Masyarakat Sipil Berperan Besar dalam Pemberantasan Korupsi
Peran masyarakat sipil sangat dibutuhkan untuk menjadi kekuatan pendorong dan pemaksa agar upaya pencegahan korupsi dilakukan secara sistematik serta penegakan hukum dilakukan secara tegas.
Oleh
PRAYOGI DWI SULISTYO
·3 menit baca
JAKARTA, KOMPAS — Organisasi masyarakat sipil memiliki peran besar dalam mencegah dan memberantas korupsi. Mereka sangat dibutuhkan untuk mengawal proses penyelenggaraan negara yang bebas dari praktik korupsi. Masyarakat sipil juga dibutuhkan dalam mengampanyekan budaya antikorupsi
Deputi VI Kementerian Koordinator Bidang Politik Hukum dan Keamanan Janedjri M Gaffar mengatakan, keberadaan masyarakat sipil menjadi faktor yang sangat penting dalam mengawal perkembangan demokrasi agar tidak terjadi penyalahgunaan kekuasaan yang merugikan kepentingan publik.
”Gerakan antikorupsi dan pemberantasan korupsi tidak mungkin bisa dilepaskan dari peran masyarakat sipil.
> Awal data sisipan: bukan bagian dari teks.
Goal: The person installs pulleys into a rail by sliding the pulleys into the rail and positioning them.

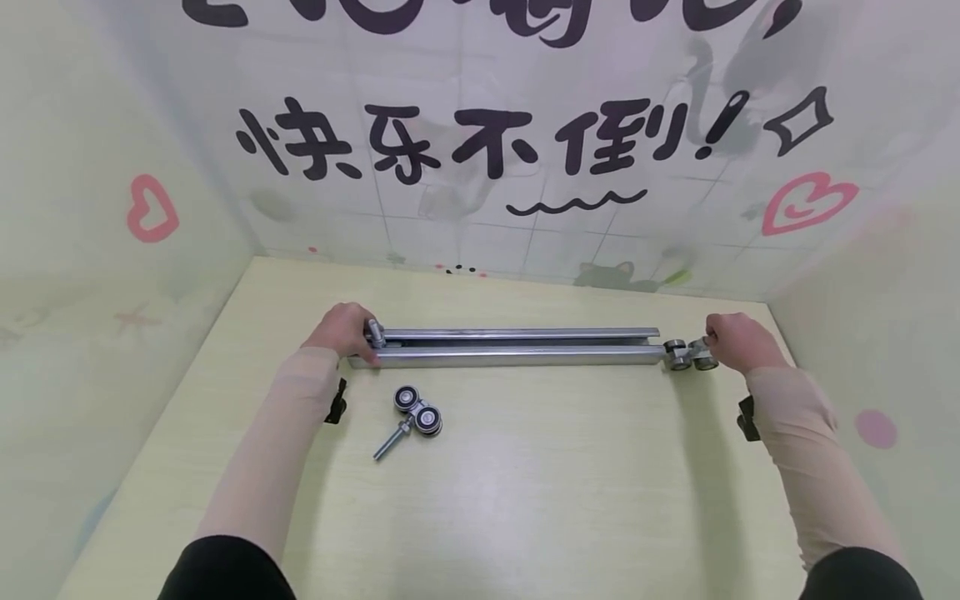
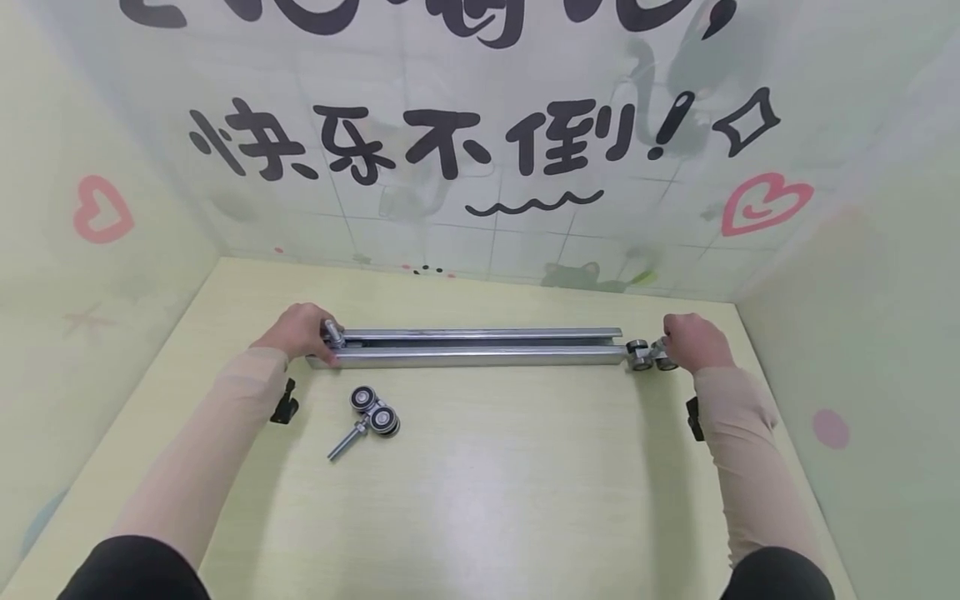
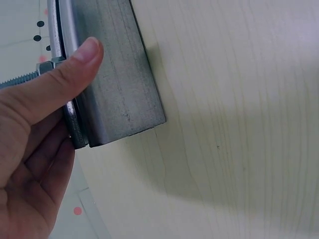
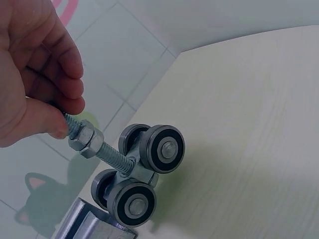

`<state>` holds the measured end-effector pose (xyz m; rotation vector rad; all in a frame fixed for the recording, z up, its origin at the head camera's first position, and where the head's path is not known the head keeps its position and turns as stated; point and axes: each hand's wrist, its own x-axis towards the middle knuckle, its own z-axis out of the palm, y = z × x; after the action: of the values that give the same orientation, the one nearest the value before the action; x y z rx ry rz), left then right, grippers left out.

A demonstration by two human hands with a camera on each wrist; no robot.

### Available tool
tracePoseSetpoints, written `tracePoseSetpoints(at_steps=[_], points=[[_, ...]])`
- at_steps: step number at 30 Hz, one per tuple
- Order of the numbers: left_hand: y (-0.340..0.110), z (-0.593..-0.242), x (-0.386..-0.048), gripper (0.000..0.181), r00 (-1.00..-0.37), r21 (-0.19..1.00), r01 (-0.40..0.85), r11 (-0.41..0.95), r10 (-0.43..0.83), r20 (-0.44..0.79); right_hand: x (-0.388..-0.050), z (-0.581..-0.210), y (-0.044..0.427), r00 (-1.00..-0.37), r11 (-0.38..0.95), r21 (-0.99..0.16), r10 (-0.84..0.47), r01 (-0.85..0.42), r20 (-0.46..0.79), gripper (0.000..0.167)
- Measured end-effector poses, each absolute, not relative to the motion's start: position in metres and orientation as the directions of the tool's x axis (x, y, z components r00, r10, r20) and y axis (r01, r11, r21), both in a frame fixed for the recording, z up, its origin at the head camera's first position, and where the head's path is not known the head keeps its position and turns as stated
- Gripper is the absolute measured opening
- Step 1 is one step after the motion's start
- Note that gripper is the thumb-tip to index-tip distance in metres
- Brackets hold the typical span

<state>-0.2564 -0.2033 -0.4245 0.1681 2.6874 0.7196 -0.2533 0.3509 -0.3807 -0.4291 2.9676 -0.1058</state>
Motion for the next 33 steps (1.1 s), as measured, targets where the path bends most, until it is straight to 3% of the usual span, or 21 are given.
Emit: tracePoseSetpoints(at_steps=[20,33], points=[[-0.205,-0.425,-0.257,0.043,-0.924,0.513,0.012,0.858,0.205,-0.322,-0.274,-0.382,0.337,-0.943,0.951,-0.060,-0.310,-0.304,-0.123,0.006],[-0.205,-0.428,-0.259,0.044,-0.931,0.499,0.020,0.866,0.199,-0.308,-0.279,-0.385,0.328,-0.937,0.953,-0.073,-0.302,-0.293,-0.178,0.014]])
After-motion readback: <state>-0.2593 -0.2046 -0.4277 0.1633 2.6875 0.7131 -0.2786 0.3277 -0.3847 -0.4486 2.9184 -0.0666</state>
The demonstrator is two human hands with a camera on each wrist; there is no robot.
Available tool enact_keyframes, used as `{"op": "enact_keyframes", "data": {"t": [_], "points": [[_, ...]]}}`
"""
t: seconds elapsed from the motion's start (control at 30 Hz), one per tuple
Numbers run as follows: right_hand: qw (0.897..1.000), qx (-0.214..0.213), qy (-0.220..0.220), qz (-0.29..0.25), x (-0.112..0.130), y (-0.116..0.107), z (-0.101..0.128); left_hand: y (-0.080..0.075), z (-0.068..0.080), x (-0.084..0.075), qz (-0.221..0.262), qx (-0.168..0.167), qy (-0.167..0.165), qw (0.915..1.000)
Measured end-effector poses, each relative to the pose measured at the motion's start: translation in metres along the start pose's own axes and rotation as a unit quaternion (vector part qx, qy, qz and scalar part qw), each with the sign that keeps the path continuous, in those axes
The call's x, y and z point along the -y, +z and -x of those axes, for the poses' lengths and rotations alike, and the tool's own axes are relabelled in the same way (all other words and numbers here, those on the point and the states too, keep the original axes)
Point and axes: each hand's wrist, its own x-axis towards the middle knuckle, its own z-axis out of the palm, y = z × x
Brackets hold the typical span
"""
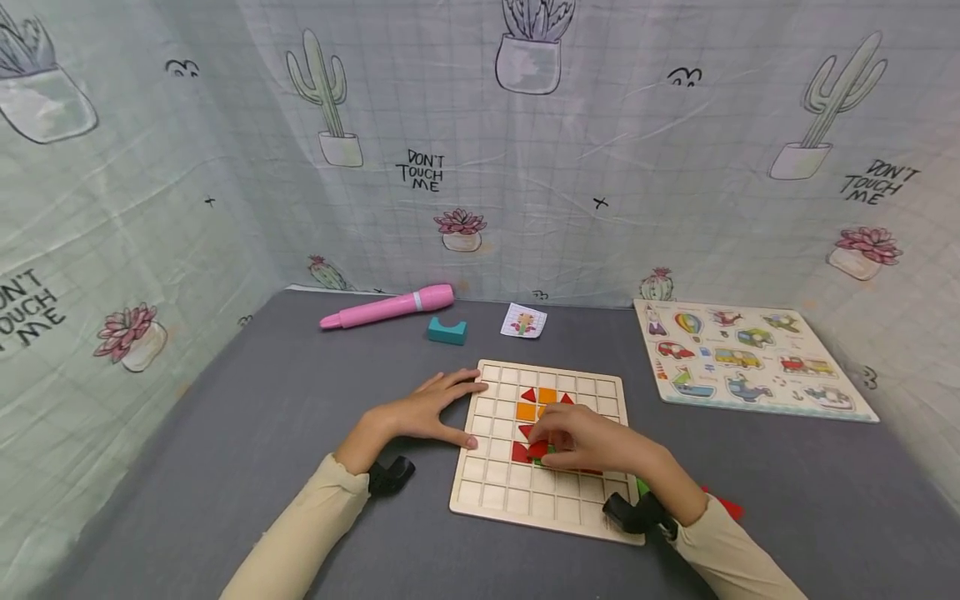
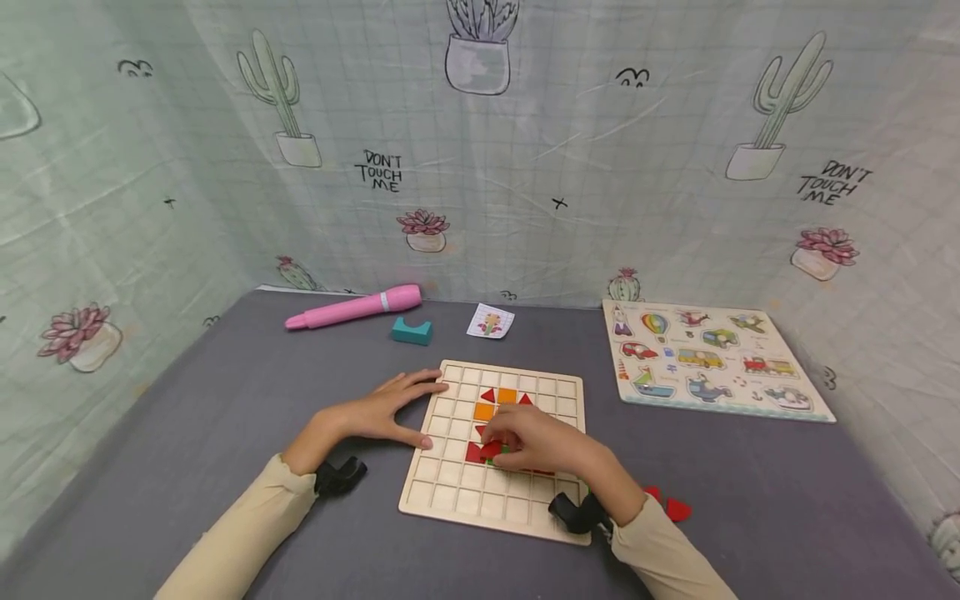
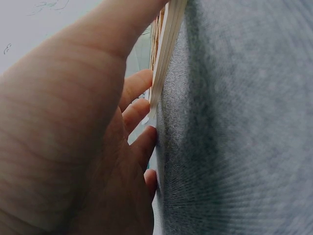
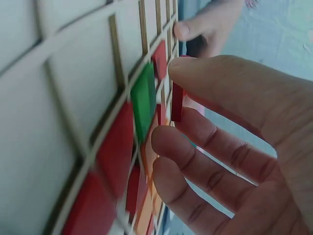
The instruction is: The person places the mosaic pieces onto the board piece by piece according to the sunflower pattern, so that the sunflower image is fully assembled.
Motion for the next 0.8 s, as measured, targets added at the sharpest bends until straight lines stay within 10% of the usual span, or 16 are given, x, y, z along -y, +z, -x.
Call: {"op": "enact_keyframes", "data": {"t": [0.8], "points": [[0.998,0.010,-0.001,0.058,0.015,0.015,-0.046,-0.001,0.000,0.000,-0.005,0.000,0.009,1.0000]]}}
Gerakan antikorupsi yang ikut mendorong reformasi tahun 1998 adalah buah dari kesadaran masyarakat sipil,” kata Janedjri dalam pembukaan Indonesia Civil Society Forum ke-2 tahun 2021 bertema ”Civil Society, Public Accountability, dan Anti-Corruption”, Rabu (24/3/2021).
Hadir juga sebagai pembicara dalam pembukaan kegiatan tersebut adalah Wakil Ketua Komisi Pemberantasan Korupsi (KPK) Lili Pintauli Siregar dan Mission Director United States Agency for International Development (USAID)/Indonesia Ryan Washburn.
Janedjri mengatakan, masyarakat sipil memiliki pengaruh besar dalam pergantian rezim dan proses demokratisasi yang diikuti dengan reformasi birokrasi serta pelembagaaan pemberantasan korupsi. Peran tersebut terlihat dalam pembentukan berbagai instrumen hukum, seperti Undang-Undang Tindak Pidana Korupsi dan pembentukan lembaga negara yang berperan dalam pencegahan ataupun pemberantasan korupsi seperti KPK.
Menurut Janedjri, saat ini peran masyarakat sipil sangat dibutuhkan untuk menjadi kekuatan pendorong dan pemaksa agar upaya pencegahan korupsi dilakukan secara sistematik serta penegakan hukum dilakukan secara tegas. Dalam perjalanannya sangat mungkin, bahkan beberapa kali terjadi perbedaan sikap dan posisi antara masyarakat sipil dan pemerintah.
Hal tersebut menjadi konsekuensi dari pilihan ini yang bertujuan agar tidak terjadi pemusatan kekuasaan dan kesewenang-wenangan. ”Perbedaan pandangan dan posisi berseberangan bukan alasan untuk meniadakan dan melemahkan masyarakat sipil. Sebaliknya, hal itu menunjukkan urgensi merawat dan menguatkan peran masyarakat sipil,” kata Janedjri.
Menurut Janendri, Indeks Persepsi Korupsi (IPK) Indonesia tahun 2020 yang mendapat skor 37 atau turun tiga poin dibandingkan dengan 2019 menunjukkan tidak mudahnya mewujudkan penyelenggaraan negara yang bersih dari praktik korupsi. Oleh karena itu, dibutuhkan peran serta dari seluruh komponen bangsa termasuk masyarakat sipil. Salah satunya, mengawal proses penyelenggaraan negara yang bebas dari praktik korupsi.
Lili Pintauli Siregar berharap IPK Indonesia dapat meningkat tahun ini atau tahun depan. Untuk mewujudkannya, pelibatan masyarakat sipil dalam mengampanyekan budaya antikorupsi melalui pendidikan sejak usia dini hingga usia lanjut sangat dibutuhkan. Masyarakat harus memahami apa itu korupsi sehingga tidak mau melakukannya.
”Peran masyarakat sipil bisa menjadi garda terdepan untuk menjadi agen perubahan di masyarakat,” kata Lili.
Ryan Washburn mengingatkan, organisasi masyarakat sipil merupakan bagian penting dari demokrasi agar Indonesia dapat menjadi negara yang adil dan sejahtera. Budaya transparansi dan akuntabilitas sangat dibutuhkan untuk memerangi korupsi serta penyalahgunaan wewenang.